* _WHAT YOU SHOULD DO_: Transcribe all of the data exactly. Omit the pictures.

* _DATA TO USE_:
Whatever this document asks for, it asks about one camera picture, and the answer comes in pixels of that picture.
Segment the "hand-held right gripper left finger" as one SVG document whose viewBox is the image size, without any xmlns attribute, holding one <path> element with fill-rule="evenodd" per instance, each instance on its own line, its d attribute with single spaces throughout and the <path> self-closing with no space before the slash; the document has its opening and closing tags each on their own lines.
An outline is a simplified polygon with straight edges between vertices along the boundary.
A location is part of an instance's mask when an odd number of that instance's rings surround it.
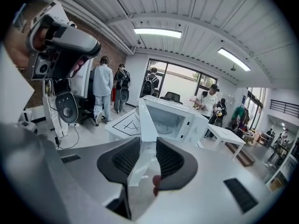
<svg viewBox="0 0 299 224">
<path fill-rule="evenodd" d="M 127 138 L 107 144 L 97 159 L 98 170 L 110 182 L 127 185 L 127 179 L 140 157 L 140 138 Z"/>
</svg>

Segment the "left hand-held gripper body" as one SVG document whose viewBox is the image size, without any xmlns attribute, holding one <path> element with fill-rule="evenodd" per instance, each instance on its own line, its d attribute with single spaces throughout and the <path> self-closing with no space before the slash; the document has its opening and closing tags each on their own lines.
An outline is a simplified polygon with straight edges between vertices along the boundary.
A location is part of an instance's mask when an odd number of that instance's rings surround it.
<svg viewBox="0 0 299 224">
<path fill-rule="evenodd" d="M 27 77 L 31 80 L 72 78 L 79 61 L 85 63 L 101 50 L 98 40 L 78 29 L 57 0 L 33 18 L 26 47 L 30 51 Z"/>
</svg>

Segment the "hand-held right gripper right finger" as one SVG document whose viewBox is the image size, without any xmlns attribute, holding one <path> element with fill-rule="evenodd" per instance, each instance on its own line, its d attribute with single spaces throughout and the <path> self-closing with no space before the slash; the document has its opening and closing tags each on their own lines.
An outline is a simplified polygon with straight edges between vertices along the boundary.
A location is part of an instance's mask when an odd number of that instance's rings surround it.
<svg viewBox="0 0 299 224">
<path fill-rule="evenodd" d="M 156 141 L 156 158 L 161 172 L 159 191 L 183 188 L 198 170 L 197 160 L 192 154 L 161 137 Z"/>
</svg>

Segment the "person's right hand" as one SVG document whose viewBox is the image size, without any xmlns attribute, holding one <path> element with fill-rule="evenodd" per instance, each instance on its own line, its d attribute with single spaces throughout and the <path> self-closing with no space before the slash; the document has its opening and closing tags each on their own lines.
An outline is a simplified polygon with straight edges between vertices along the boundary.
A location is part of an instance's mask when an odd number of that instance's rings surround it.
<svg viewBox="0 0 299 224">
<path fill-rule="evenodd" d="M 156 197 L 158 195 L 158 192 L 159 192 L 159 186 L 160 186 L 160 182 L 161 182 L 161 176 L 160 175 L 153 176 L 152 182 L 153 182 L 153 185 L 154 185 L 153 194 Z"/>
</svg>

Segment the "person's left hand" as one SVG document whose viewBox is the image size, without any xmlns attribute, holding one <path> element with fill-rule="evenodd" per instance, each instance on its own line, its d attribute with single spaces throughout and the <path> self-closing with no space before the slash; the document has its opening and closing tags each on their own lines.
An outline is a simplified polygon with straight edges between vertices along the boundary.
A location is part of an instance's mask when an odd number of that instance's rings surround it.
<svg viewBox="0 0 299 224">
<path fill-rule="evenodd" d="M 70 78 L 74 77 L 76 73 L 81 69 L 88 59 L 86 57 L 80 58 L 70 72 Z"/>
</svg>

* _RESULT OF THIS EXERCISE_:
Whatever this document asks for, it asks about one camera picture, and the answer comes in pixels of that picture.
Segment the "hand-held right gripper left finger" as one SVG document whose viewBox is the image size, without any xmlns attribute, holding one <path> element with fill-rule="evenodd" per instance, each instance on its own line, its d attribute with single spaces throughout and the <path> self-closing with no space before the slash; the document has its opening and closing tags each on their own lines.
An outline is a simplified polygon with straight edges between vertices along the boundary.
A location is part of an instance's mask when an odd number of that instance's rings surround it.
<svg viewBox="0 0 299 224">
<path fill-rule="evenodd" d="M 127 138 L 107 144 L 97 159 L 98 170 L 110 182 L 127 185 L 127 179 L 140 157 L 140 138 Z"/>
</svg>

Segment the "left hand-held gripper body" as one SVG document whose viewBox is the image size, without any xmlns attribute, holding one <path> element with fill-rule="evenodd" per instance, each instance on its own line, its d attribute with single spaces throughout and the <path> self-closing with no space before the slash; the document has its opening and closing tags each on their own lines.
An outline is a simplified polygon with straight edges between vertices along the boundary.
A location is part of an instance's mask when an odd number of that instance's rings surround it.
<svg viewBox="0 0 299 224">
<path fill-rule="evenodd" d="M 27 77 L 31 80 L 72 78 L 79 61 L 85 63 L 101 50 L 98 40 L 78 29 L 57 0 L 33 18 L 26 47 L 30 51 Z"/>
</svg>

Segment the "hand-held right gripper right finger" as one SVG document whose viewBox is the image size, without any xmlns attribute, holding one <path> element with fill-rule="evenodd" per instance, each instance on its own line, its d attribute with single spaces throughout and the <path> self-closing with no space before the slash; the document has its opening and closing tags each on their own lines.
An outline is a simplified polygon with straight edges between vertices along the boundary.
A location is part of an instance's mask when an odd number of that instance's rings surround it.
<svg viewBox="0 0 299 224">
<path fill-rule="evenodd" d="M 156 141 L 156 158 L 161 172 L 159 191 L 183 188 L 198 170 L 197 160 L 192 154 L 161 137 Z"/>
</svg>

Segment the "person's right hand" as one SVG document whose viewBox is the image size, without any xmlns attribute, holding one <path> element with fill-rule="evenodd" per instance, each instance on its own line, its d attribute with single spaces throughout and the <path> self-closing with no space before the slash; the document has its opening and closing tags each on their own lines.
An outline is a simplified polygon with straight edges between vertices along the boundary.
A location is part of an instance's mask when an odd number of that instance's rings surround it.
<svg viewBox="0 0 299 224">
<path fill-rule="evenodd" d="M 156 197 L 158 195 L 158 192 L 159 192 L 159 186 L 160 186 L 160 182 L 161 182 L 161 176 L 160 175 L 153 176 L 152 182 L 153 182 L 153 185 L 154 185 L 153 194 Z"/>
</svg>

Segment the "person's left hand" as one SVG document whose viewBox is the image size, without any xmlns attribute, holding one <path> element with fill-rule="evenodd" per instance, each instance on its own line, its d attribute with single spaces throughout and the <path> self-closing with no space before the slash; the document has its opening and closing tags each on their own lines.
An outline is a simplified polygon with straight edges between vertices along the boundary.
A location is part of an instance's mask when an odd number of that instance's rings surround it.
<svg viewBox="0 0 299 224">
<path fill-rule="evenodd" d="M 70 78 L 74 77 L 76 73 L 81 69 L 88 59 L 86 57 L 80 58 L 70 72 Z"/>
</svg>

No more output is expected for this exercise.